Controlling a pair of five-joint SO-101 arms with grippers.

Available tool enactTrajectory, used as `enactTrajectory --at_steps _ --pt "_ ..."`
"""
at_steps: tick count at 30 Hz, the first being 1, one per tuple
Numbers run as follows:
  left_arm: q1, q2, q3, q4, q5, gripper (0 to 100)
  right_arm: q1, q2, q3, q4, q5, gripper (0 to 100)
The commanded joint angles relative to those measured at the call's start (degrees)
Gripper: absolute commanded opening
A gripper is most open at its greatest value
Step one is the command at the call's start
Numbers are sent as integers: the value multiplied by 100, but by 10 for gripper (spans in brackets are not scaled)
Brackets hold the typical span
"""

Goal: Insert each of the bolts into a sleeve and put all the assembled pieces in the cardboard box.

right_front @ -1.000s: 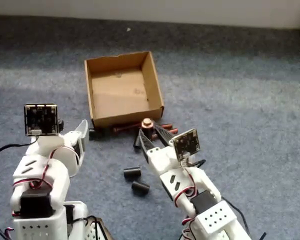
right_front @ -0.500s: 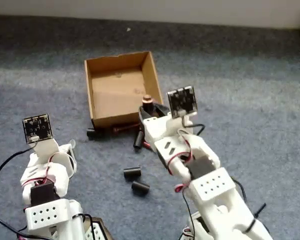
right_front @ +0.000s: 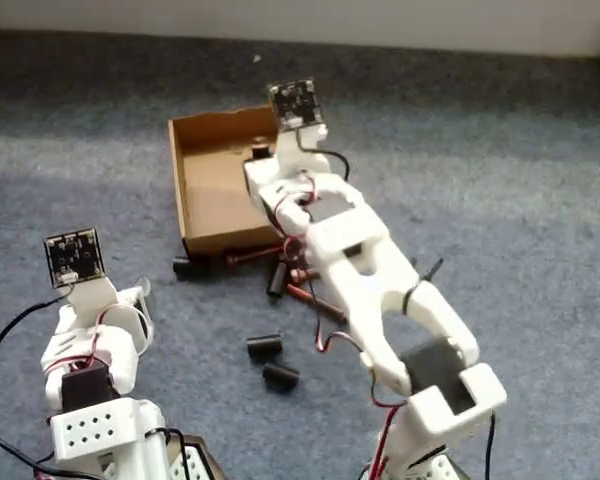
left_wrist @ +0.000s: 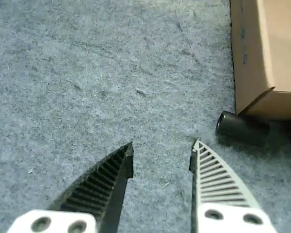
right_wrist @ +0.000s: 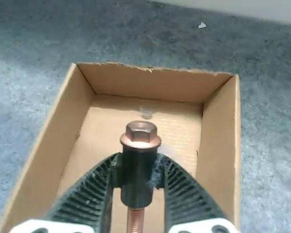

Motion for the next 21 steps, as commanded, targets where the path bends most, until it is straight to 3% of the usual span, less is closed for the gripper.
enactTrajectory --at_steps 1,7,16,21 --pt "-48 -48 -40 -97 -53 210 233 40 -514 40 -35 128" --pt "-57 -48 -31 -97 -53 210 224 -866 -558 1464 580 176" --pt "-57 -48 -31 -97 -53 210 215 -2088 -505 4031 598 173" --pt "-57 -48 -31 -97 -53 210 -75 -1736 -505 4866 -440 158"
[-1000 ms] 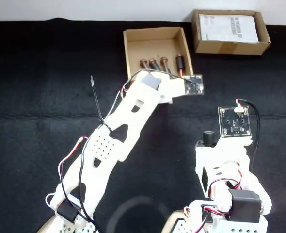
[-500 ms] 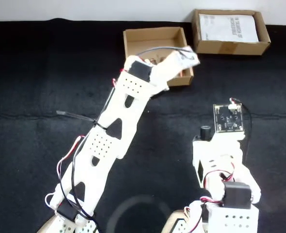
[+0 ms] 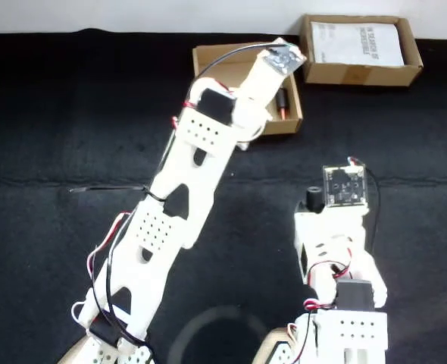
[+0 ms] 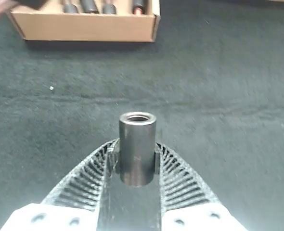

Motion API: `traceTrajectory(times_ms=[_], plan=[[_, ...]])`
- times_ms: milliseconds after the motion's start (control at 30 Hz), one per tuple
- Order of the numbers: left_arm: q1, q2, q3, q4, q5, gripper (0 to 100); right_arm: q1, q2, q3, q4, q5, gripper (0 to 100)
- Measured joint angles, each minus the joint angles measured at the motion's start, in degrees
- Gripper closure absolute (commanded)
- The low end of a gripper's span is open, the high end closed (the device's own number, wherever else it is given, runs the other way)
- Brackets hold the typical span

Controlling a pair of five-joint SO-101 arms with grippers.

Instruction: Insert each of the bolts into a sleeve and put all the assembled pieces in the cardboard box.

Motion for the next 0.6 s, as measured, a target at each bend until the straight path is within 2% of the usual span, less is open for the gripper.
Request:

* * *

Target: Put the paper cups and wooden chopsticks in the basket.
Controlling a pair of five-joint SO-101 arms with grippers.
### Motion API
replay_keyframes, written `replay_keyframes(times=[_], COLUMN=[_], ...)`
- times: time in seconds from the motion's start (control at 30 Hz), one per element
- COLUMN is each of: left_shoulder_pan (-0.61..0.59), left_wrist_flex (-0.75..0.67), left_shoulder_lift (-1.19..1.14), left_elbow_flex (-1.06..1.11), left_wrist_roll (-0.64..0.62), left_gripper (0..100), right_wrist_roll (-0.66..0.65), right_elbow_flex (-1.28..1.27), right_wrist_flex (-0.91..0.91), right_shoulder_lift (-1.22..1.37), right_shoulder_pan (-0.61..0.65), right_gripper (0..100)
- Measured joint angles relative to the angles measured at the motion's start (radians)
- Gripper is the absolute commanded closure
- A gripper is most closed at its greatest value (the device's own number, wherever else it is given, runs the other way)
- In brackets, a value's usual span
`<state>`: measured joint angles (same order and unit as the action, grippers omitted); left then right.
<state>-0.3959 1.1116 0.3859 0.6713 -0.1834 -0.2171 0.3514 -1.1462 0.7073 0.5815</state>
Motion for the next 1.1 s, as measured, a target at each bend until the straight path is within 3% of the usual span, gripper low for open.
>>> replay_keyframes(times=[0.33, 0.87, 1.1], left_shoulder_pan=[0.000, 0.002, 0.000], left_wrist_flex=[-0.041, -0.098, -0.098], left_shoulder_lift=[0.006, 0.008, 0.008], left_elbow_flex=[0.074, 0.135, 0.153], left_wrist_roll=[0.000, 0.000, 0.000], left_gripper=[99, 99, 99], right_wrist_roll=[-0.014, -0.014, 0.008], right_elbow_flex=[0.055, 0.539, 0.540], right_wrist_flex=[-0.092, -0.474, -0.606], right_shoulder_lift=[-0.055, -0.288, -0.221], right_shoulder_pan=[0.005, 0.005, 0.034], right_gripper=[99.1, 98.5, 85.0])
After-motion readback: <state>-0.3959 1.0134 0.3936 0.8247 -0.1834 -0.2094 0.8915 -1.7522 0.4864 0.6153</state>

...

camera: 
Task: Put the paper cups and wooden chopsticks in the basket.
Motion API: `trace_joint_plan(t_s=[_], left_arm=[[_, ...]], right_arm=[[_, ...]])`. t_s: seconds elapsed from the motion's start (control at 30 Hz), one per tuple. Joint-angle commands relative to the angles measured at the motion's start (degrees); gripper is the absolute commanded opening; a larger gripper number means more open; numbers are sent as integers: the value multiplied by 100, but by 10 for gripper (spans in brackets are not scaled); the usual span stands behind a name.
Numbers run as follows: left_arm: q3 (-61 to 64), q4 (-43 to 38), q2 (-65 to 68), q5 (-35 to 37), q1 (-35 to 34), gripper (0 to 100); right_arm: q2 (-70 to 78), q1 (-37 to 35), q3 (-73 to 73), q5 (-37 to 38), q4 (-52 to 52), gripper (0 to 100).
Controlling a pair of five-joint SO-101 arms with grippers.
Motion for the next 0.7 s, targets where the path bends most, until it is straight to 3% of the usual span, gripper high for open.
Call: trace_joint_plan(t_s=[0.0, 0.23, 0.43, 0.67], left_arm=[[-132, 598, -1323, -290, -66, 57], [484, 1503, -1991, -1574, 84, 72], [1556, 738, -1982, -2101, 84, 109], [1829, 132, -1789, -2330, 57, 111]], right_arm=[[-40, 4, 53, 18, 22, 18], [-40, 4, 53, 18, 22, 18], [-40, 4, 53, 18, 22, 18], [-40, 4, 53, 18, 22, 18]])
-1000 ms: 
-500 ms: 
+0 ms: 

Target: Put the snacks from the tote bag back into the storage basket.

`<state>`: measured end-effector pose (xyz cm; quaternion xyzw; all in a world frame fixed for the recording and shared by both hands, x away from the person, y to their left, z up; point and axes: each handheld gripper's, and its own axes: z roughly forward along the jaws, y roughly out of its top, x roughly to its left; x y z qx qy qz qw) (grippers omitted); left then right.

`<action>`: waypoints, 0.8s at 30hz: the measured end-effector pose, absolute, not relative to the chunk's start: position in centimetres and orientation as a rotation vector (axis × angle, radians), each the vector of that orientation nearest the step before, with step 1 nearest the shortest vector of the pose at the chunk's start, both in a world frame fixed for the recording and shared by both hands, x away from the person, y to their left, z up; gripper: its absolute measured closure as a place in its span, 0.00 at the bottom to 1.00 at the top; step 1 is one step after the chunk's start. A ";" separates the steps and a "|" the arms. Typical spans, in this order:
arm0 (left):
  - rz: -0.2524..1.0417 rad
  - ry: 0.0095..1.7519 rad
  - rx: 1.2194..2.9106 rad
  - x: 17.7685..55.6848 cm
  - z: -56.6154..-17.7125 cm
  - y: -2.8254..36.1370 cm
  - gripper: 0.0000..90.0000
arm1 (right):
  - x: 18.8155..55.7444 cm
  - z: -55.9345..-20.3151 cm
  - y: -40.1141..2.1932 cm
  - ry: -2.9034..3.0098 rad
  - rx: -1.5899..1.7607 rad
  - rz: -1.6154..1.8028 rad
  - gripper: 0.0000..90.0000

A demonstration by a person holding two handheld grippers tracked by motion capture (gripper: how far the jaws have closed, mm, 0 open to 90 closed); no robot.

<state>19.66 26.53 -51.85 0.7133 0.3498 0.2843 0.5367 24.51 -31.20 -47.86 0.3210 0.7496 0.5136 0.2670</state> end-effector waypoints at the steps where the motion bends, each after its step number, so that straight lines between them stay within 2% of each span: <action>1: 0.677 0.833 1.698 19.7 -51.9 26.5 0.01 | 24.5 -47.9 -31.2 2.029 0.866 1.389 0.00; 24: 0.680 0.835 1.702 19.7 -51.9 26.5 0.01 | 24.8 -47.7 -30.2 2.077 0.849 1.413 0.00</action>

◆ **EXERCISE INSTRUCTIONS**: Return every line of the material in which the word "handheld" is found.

◆ **PROBLEM SOLUTION**:
`<state>`: measured end-effector pose (xyz cm; quaternion xyzw; all in a world frame fixed for the recording and shared by both hands, x away from the person, y to their left, z up; point and axes: each handheld gripper's, and its own axes: z roughly forward along the jaws, y roughly out of its top, x roughly to its left; x y z qx qy qz qw) (grippers omitted); left then right.
A demonstration by a person holding two handheld grippers tracked by motion capture (gripper: how far the jaws have closed, mm, 0 open to 90 closed); no robot.

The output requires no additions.